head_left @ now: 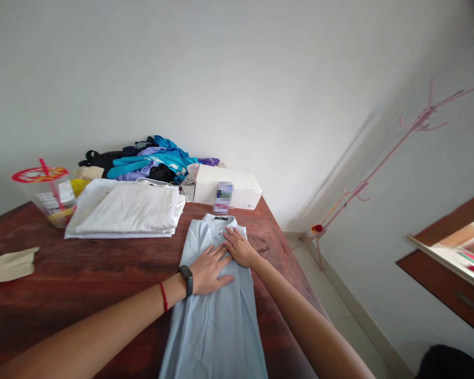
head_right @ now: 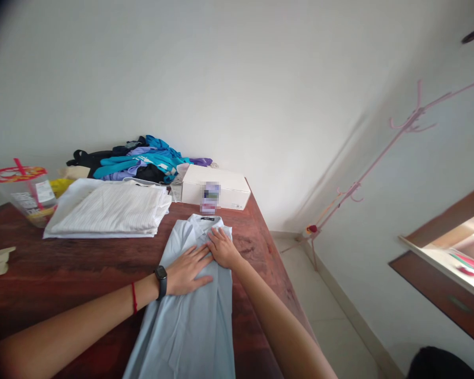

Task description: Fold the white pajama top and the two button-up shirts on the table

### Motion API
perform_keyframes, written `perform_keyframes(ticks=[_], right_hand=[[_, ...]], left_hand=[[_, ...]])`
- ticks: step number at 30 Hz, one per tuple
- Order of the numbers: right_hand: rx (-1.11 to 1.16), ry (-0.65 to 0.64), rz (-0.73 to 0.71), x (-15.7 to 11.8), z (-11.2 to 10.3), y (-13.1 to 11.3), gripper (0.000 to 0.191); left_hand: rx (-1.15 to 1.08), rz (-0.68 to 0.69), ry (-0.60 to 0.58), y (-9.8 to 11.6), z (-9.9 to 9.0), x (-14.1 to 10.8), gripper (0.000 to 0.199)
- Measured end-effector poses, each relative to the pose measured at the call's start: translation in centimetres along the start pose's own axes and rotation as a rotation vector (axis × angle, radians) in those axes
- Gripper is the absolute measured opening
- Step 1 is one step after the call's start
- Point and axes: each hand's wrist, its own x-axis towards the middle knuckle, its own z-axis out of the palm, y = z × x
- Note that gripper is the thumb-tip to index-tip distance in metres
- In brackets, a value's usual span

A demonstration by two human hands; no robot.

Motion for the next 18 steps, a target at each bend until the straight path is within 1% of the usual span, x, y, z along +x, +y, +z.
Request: perform_keyframes(ticks=[2, 4, 9, 11, 15, 16, 18], right_hand=[[-0.04, -0.019, 0.051, -0.4, 0.6, 0.3, 0.051], [-0.078, -0.004, 0.083, -0.6, 1.0, 0.6, 0.053], [-0.096, 0.042, 0.144, -0.5, 1.0, 0.2, 0.054], [-0.061, 0.081, 0.157, -0.6, 0.7, 0.0, 0.057], [-0.021, 0.218, 0.178, -1.5, 0.0, -0.8, 0.055], [-0.023, 0.215, 0.172, -2.0, -0.1, -1.0, 0.054], [-0.021, 0.137, 0.139, -2.9, -0.1, -1.5, 0.053]], left_hand=[[-0.002, 0.001, 0.004, 0.1, -0.1, -0.1, 0.063], [0.0, 0.0, -0.01, 0.0, -0.2, -0.1, 0.062], [0.014, -0.026, -0.061, -0.8, -0.8, 0.2, 0.056], [0.028, -0.047, -0.077, -1.0, -0.9, 0.4, 0.059], [0.044, -0.039, -0.101, -1.1, -1.0, 0.6, 0.068], [0.05, -0.032, -0.104, -1.1, -1.0, 0.6, 0.068], [0.063, -0.027, -0.105, -1.2, -0.9, 0.5, 0.066]])
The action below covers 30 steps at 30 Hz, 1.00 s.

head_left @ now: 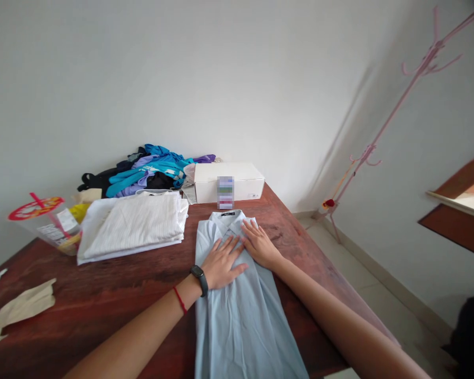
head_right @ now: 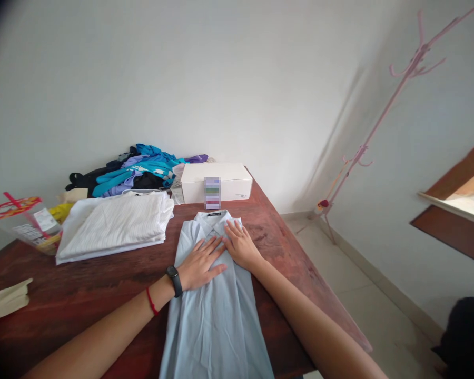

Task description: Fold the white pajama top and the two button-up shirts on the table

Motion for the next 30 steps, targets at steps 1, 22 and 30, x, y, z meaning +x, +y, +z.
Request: perform_keyframes(ticks=[1, 22, 30], right_hand=[[-0.001, -0.054, -0.02, -0.5, 0.0, -0.1, 0.054], [0.206, -0.011, -0.025, -1.6, 0.3, 1.6, 0.057], [0.289, 0.031, -0.017, -1.8, 0.4, 2.5, 0.055]], left_hand=[[0.007, 0.001, 0.002, 0.0, 0.1, 0.0, 0.064], [0.027, 0.001, 0.0, -0.2, 0.5, 0.2, 0.053], [0.012, -0.002, -0.013, -0.2, 0.4, 0.1, 0.052]])
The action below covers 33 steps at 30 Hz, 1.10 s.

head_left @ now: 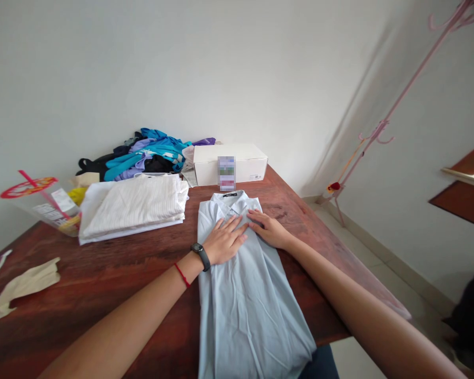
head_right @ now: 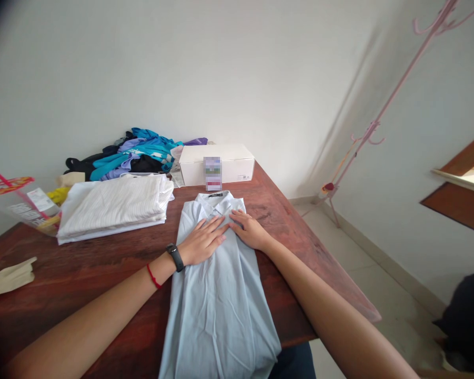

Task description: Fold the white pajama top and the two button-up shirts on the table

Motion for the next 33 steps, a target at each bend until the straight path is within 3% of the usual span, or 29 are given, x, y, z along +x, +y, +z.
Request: perform_keyframes(ticks=[8, 33], right_hand=[[-0.029, -0.037, -0.019, -0.03, -0.08, 0.13, 0.054], [-0.034, -0.054, -0.032, -0.25, -0.38, 0.06, 0.051]], left_hand=[[0.02, 0.027, 0.05, -0.31, 0.55, 0.03, 0.052], [0.018, 0.004, 0.016, -0.09, 0.31, 0.01, 0.053]])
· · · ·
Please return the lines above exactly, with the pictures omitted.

**SOLUTION TO THIS EXERCISE:**
head_left @ now: 
head_right @ now: 

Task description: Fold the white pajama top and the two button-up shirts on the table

### Motion API
perform_keyframes, written `perform_keyframes(ticks=[_], right_hand=[[_, ...]], left_hand=[[_, ...]])`
- ticks: step number at 30 Hz, one per tuple
- Order of the numbers: right_hand: rx (-1.11 to 1.16), ry (-0.65 to 0.64), rz (-0.73 to 0.71), x (-15.7 to 11.8), z (-11.2 to 10.3), y (-13.1 to 11.3), gripper (0.000 to 0.191); left_hand: rx (-1.15 to 1.08), rz (-0.68 to 0.69), ry (-0.60 to 0.58), y (-9.8 to 11.6), z (-9.9 to 9.0), x (-14.1 to 10.8), gripper (0.000 to 0.199)
- Measured end-effector poses, each relative to the pose measured at the call's start: translation in centimetres along the start pose's own axes and rotation as a rotation vector (axis × angle, radians) in those axes
- Gripper is the absolute measured opening
- Step 1 is one step after the call's start
- Point and axes: each hand's wrist, its own x-axis towards the middle knuckle, its own z-axis out of the palm, y = z × x
- Note that gripper is the thumb-tip to index-tip distance in metres
- In brackets, a value's usual span

A demonstration by two human hands; no robot.

Motion for the next 18 steps, a target at each bend until the straight path is within 1% of the usual span, x, y, z along +x, +y, +z.
Request: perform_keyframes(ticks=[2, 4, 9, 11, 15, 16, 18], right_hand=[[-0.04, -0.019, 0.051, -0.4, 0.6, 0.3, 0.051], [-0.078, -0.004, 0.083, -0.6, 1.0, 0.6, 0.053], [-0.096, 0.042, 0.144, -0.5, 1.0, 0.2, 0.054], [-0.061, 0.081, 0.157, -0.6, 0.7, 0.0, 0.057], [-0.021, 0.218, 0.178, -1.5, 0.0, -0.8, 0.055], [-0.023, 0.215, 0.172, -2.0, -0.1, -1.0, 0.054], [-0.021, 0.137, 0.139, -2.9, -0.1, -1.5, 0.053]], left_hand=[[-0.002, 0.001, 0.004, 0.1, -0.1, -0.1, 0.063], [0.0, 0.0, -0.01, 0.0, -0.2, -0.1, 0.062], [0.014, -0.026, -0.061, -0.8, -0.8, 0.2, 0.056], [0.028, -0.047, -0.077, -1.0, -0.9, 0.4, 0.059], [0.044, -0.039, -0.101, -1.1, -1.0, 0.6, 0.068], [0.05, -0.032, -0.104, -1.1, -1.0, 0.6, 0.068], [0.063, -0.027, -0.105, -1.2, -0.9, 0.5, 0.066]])
The action below covers 30 steps at 30 Hz, 1.00 s.

head_left @ now: 
head_right @ now: 

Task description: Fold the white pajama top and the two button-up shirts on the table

Motion for the next 30 steps, targets at steps 1, 22 and 30, x, y, z meaning +x, +y, +z.
Request: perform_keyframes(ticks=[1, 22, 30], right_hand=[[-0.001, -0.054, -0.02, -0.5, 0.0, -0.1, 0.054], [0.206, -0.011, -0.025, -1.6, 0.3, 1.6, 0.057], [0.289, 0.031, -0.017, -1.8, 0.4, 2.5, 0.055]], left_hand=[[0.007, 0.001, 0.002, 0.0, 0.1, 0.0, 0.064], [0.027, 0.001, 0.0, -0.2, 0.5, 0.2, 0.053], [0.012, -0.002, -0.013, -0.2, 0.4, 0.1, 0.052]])
The action below covers 33 steps at 30 Hz, 1.10 s.

head_left @ now: 
head_right @ now: 

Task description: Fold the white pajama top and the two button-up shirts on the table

Motion for the next 33 steps, a target at each bend until the straight path is within 3% of the usual span, or 29 are given, x, y, z along +x, +y, +z.
Request: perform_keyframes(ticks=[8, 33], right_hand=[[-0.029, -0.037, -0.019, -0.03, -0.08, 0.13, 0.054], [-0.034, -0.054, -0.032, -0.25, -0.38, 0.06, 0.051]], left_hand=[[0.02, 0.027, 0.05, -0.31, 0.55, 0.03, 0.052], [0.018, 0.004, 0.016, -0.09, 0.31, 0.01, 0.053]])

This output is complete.